While reading this particular chapter, my mind went back to the Herald & Weekly Times and Bolt v Popovic defamation case. In 2003, journalist Andrew Bolt was found to have defamed Victoria’s Deputy Chief Magistrate Jelena Popovic when he chided her, in his newspaper column, for her enthusiastic responses to law-breakers who made strides in their drug rehabilitation. Andrew Bolt is unlikely to place Judge Alm on his Christmas card list, although HOPE’s uncompromising approach to failed candidates might have some appeal to him and others who support a hardline approach to sentencing offenders.

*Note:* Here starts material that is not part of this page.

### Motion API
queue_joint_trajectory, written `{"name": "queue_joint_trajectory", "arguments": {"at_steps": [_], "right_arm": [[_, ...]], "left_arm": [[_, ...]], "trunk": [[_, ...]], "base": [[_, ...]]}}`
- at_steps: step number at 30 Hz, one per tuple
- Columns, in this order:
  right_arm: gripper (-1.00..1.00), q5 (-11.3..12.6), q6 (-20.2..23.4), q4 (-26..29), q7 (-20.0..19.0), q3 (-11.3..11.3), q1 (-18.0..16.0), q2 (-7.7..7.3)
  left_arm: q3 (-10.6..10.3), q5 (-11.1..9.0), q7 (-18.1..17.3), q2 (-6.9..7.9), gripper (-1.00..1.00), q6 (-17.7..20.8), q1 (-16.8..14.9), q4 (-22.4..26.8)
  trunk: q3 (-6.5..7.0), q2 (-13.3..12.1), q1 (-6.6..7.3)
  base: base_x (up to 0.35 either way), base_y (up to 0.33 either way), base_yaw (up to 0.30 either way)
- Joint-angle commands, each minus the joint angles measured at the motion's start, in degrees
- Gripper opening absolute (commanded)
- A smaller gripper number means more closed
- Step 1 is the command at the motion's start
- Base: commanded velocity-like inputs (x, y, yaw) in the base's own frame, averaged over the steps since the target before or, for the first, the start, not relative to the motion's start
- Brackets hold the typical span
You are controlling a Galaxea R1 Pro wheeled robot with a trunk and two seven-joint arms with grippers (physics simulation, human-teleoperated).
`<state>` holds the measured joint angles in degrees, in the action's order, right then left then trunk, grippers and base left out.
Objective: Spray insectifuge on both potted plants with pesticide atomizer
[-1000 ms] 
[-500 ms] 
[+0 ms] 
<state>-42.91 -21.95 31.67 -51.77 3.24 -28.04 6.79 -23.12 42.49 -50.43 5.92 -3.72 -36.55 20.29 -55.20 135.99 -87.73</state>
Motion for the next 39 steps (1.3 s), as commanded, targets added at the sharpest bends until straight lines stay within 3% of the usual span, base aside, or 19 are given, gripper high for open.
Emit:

What, then, has inspired the reticence of other jurisdictions to follow such an approach? Principally, as Dr. Bartels notes, it is that HOPE may ignore the underlying criminogenic factors that persist in offenders’ lives, such as poor mental health, unfortunate family antecedents, poverty, dysfunctionality, and ethnicity. HOPE does not look at causes. It simply wants to increase attendance by probationers; it wants to reduce probationer denial; and it wants to create an open dialogue with probationers about how best to encourage their desistance from crime and anti-social behaviours.
Dr. Bartels covers well the criticisms that have been levelled at HOPE-like programs, and, while she steers clear of being a rose-coloured-glasses-wearing apologist for them, she does respond to the nay-sayers. She is on solid ground: one can hardly champion a status quo which has so many systematic failures. She is right to point out that judicial decision-making, coming at the end of justice processing, is unlikely to make too much difference to what has happened in probationers’ lives that led to their being the subject of probation in the first place. Nevertheless, she posits the view that any option that reduces probationers’ exposure to the system is better than the one that operates now; one that continually fails vast numbers of offenders on a regular basis.
The book is timely, if for no other reason than that the Victorian government looks at all and any innovative programs to add to its suite of therapeutic justice initiatives. Indeed, it has toyed with the idea of introducing HOPE-like programs, and sought the advice of the Victorian Sentencing Advisory Council in relation to family violence offenders specifically. In October 2017, the Council rejected the ‘swift and certain’ approach for such offenders. Nevertheless, as Dr. Bartels points out, the National Ice Taskforce has modelled its approach on a ‘swift and certain’ response to methamphetamine use (with the Northern Territory running a pilot project), and we await an evaluation of its outcomes in due course.
I compliment the writer on a well-written and easy to read research offering that is superbly footnoted and edited. Desistance theorists and justice practitioners alike will find it a compelling offering.